[Stored records]
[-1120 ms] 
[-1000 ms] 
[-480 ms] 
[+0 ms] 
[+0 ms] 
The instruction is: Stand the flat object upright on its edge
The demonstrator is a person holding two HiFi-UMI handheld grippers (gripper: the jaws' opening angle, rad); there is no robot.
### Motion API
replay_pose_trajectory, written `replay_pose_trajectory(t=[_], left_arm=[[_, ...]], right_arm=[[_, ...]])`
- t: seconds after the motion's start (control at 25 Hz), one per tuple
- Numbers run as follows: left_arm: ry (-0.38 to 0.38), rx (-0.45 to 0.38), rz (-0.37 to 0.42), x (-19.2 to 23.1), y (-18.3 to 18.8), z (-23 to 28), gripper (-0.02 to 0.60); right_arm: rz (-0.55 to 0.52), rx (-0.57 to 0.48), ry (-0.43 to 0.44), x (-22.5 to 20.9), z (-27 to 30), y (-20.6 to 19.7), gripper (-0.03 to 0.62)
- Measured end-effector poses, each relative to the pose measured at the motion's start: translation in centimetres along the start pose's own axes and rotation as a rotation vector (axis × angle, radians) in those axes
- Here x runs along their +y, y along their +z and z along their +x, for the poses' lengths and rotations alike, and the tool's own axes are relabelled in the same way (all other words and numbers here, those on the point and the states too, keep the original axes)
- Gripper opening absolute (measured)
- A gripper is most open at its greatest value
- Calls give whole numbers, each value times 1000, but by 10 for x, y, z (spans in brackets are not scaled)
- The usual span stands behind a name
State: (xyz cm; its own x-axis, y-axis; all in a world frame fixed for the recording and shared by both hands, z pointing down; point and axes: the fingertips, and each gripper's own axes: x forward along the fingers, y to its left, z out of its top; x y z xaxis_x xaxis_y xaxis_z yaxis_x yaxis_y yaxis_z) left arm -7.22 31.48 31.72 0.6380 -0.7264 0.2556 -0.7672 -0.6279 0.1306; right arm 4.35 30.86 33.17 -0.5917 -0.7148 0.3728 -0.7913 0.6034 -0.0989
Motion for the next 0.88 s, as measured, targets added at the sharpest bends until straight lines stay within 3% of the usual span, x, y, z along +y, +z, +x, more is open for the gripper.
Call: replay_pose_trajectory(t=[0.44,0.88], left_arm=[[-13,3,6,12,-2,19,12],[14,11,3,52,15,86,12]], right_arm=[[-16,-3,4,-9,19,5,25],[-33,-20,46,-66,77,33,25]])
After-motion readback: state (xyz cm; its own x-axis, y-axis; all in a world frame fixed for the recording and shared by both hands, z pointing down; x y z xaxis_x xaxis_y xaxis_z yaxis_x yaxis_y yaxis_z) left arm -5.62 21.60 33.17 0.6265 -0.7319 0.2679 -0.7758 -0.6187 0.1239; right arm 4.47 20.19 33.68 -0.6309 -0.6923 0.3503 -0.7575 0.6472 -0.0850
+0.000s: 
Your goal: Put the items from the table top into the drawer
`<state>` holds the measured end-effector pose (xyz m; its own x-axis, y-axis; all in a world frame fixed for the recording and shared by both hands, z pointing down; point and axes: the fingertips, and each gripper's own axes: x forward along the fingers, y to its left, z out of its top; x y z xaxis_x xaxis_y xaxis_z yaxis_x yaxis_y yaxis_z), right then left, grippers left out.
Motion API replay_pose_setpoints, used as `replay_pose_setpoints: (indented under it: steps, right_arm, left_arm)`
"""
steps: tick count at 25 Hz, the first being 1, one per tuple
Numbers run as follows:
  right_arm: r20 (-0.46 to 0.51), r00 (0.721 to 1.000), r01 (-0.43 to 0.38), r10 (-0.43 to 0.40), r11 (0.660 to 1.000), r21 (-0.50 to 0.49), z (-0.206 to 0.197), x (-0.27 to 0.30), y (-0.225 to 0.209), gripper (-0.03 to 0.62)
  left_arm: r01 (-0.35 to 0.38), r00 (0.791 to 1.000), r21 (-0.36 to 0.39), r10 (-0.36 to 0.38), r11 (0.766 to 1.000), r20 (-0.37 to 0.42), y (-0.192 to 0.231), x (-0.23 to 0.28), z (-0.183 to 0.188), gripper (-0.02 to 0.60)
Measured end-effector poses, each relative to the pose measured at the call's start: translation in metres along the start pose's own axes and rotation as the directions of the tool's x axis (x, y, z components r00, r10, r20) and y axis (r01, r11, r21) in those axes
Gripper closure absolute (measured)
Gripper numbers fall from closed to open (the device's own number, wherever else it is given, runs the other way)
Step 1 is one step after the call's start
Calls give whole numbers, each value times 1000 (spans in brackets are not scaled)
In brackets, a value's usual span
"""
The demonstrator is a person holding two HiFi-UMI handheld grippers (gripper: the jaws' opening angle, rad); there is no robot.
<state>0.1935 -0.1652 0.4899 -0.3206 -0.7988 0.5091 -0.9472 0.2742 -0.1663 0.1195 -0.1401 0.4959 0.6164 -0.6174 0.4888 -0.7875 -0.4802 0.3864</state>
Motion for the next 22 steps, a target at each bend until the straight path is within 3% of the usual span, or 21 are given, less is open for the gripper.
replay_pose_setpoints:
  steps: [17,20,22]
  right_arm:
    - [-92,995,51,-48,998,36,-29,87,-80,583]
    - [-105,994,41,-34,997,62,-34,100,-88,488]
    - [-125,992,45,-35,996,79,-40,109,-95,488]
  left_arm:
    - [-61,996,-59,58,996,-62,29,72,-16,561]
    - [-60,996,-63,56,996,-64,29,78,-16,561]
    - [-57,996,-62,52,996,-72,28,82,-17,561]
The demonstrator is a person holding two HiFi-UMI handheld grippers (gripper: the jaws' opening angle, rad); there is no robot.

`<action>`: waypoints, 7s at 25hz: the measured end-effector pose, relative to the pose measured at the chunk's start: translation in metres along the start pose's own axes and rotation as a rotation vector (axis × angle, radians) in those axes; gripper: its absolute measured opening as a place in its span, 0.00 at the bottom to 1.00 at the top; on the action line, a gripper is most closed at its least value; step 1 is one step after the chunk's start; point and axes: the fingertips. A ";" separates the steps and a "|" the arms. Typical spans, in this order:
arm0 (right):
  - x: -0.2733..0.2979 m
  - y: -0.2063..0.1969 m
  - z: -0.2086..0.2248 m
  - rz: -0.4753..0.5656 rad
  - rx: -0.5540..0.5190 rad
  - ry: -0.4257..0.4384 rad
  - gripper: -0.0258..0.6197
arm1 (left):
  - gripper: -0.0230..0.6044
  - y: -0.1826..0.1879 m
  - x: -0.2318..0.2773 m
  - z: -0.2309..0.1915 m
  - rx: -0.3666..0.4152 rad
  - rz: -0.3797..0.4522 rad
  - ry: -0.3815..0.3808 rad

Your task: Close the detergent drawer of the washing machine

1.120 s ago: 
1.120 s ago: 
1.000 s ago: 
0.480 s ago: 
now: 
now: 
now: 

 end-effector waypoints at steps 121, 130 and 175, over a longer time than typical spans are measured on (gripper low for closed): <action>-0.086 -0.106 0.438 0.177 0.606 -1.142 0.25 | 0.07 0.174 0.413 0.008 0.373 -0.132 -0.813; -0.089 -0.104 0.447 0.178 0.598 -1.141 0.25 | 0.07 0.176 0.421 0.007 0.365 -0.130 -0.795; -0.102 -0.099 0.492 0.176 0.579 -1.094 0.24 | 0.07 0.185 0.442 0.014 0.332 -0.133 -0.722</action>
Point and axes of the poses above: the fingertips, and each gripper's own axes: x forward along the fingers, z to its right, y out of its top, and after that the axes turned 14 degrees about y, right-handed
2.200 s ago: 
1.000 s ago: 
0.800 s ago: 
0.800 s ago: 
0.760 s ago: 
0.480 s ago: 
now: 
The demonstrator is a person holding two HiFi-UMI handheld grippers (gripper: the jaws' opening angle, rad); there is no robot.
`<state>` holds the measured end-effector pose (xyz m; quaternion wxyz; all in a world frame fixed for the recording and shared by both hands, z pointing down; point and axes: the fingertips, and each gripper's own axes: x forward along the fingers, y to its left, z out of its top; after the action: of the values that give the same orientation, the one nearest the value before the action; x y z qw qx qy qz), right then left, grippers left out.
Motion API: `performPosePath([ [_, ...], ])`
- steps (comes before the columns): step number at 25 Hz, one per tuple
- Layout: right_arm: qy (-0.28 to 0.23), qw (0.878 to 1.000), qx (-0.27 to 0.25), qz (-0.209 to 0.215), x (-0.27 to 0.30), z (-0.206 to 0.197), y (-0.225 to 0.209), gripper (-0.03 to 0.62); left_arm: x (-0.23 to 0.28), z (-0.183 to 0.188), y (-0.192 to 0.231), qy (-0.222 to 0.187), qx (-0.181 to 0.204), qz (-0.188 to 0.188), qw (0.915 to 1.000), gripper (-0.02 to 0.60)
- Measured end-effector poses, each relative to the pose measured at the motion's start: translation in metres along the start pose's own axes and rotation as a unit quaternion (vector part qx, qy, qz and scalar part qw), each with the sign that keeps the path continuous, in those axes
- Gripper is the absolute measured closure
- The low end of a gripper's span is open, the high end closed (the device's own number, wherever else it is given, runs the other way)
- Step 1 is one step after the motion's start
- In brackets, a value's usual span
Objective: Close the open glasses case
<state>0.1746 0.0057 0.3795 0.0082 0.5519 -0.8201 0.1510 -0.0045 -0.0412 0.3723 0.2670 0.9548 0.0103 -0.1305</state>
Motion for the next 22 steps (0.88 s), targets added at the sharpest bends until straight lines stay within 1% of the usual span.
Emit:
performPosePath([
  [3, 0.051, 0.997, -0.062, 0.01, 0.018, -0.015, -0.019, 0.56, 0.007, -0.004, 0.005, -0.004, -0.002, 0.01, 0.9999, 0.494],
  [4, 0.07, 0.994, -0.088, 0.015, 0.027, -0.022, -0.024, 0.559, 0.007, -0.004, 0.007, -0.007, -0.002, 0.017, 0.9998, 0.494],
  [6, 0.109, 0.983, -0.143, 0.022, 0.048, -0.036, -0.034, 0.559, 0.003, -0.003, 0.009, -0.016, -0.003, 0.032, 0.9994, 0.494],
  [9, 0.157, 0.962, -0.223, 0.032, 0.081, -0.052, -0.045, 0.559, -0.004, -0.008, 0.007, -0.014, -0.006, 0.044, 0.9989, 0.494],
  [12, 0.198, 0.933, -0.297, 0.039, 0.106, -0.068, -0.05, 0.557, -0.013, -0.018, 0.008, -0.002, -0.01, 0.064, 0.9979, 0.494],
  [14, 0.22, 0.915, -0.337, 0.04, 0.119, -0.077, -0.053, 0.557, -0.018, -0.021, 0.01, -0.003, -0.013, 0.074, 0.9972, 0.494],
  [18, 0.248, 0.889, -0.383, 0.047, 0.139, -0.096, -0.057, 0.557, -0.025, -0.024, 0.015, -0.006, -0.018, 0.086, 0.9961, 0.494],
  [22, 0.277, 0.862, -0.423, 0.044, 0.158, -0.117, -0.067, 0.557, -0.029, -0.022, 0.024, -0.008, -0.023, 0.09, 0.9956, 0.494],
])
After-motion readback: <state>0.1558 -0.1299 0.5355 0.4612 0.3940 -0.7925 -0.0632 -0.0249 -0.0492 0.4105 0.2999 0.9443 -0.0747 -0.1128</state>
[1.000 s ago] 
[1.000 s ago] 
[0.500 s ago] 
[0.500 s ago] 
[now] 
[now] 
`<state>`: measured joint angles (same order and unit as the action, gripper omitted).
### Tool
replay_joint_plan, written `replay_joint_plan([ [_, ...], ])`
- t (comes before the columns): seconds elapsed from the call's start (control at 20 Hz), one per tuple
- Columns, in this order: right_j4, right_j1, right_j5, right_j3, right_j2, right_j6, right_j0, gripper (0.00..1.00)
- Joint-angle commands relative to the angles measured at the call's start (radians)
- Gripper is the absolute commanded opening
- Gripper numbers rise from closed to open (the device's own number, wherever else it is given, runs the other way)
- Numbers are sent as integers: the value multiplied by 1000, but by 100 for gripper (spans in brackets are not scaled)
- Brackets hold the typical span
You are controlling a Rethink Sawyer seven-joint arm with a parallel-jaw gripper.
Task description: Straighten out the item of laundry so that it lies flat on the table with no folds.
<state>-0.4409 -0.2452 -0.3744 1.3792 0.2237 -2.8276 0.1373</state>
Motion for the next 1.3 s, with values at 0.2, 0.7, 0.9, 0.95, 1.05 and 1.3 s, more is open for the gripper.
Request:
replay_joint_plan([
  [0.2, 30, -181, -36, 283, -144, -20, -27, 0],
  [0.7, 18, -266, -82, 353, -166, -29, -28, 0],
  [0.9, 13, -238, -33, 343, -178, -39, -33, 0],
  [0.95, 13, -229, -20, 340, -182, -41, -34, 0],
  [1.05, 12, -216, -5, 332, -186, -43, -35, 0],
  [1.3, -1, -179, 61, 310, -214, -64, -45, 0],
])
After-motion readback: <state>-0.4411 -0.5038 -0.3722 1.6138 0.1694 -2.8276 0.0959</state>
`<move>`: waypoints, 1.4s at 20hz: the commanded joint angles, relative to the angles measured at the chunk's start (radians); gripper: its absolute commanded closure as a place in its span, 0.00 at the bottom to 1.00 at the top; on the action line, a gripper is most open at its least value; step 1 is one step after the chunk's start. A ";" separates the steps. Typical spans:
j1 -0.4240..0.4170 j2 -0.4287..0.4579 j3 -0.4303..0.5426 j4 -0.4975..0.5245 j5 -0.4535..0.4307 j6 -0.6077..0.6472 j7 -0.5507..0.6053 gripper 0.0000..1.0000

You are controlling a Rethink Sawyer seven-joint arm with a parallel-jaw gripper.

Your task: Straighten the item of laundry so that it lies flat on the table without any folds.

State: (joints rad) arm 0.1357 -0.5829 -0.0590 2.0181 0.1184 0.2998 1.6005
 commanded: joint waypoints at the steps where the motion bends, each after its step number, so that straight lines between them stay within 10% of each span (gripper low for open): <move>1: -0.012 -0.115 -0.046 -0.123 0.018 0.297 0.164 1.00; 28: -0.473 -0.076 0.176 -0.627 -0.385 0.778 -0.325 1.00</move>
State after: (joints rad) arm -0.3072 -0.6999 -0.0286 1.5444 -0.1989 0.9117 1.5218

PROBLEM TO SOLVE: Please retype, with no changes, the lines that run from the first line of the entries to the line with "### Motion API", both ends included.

TASK OUTPUT:
[-1120 ms] 
[-1000 ms] 
[-480 ms] 
[+0 ms] 
[+0 ms] 
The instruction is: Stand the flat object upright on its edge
The demonstrator is a person holding two HiFi-UMI handheld grippers (gripper: the jaws' opening angle, rad); there is no robot.
### Motion API

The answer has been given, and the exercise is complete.